→ Dataset section
####################

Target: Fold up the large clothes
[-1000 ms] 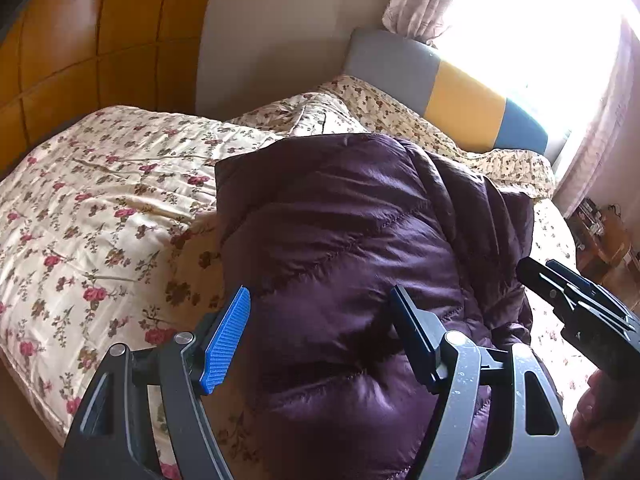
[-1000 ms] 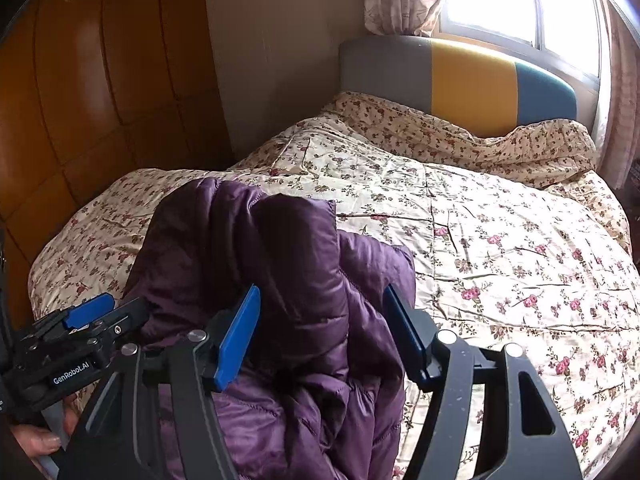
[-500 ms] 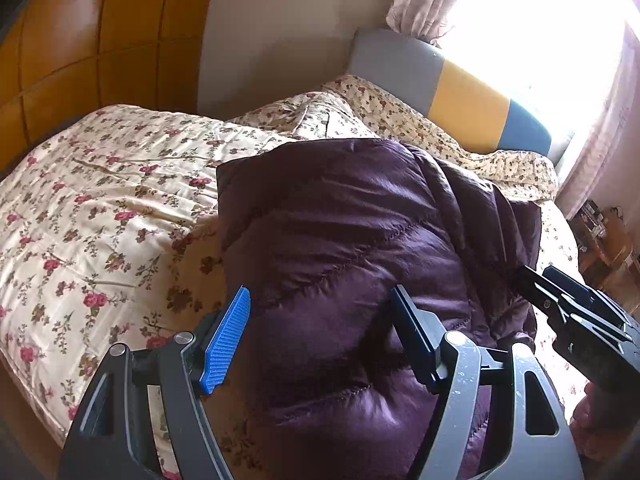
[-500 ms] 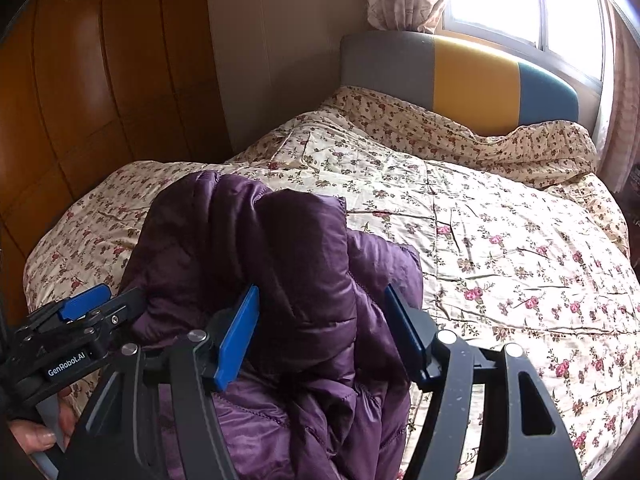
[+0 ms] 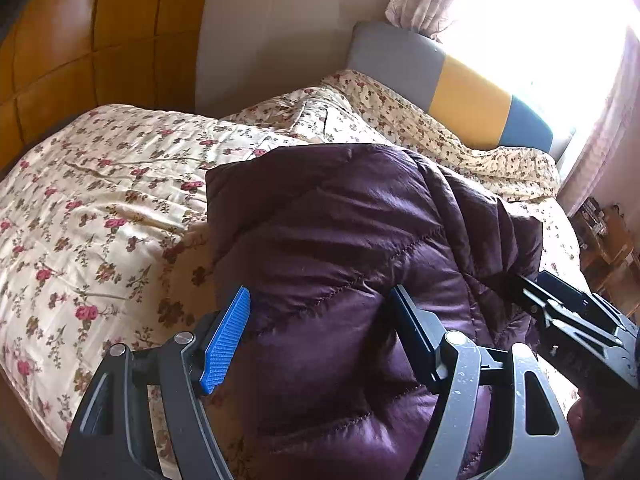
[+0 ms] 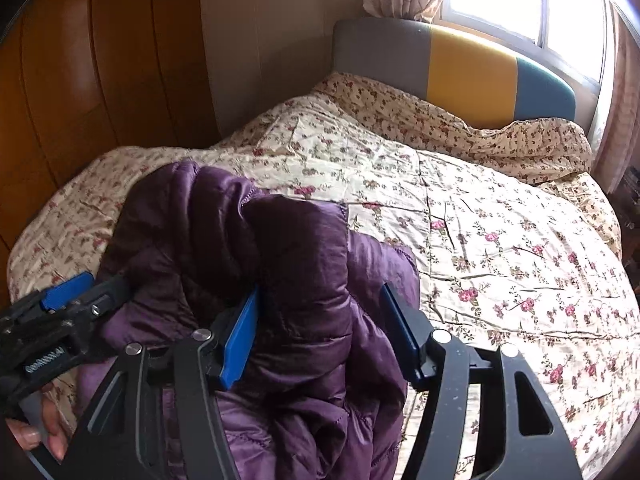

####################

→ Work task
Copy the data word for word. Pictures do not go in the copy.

→ Answer box
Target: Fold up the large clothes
[-1000 ms] 
[-1000 ms] 
[-500 ms] 
[-500 ms] 
[+0 ms] 
[+0 ms] 

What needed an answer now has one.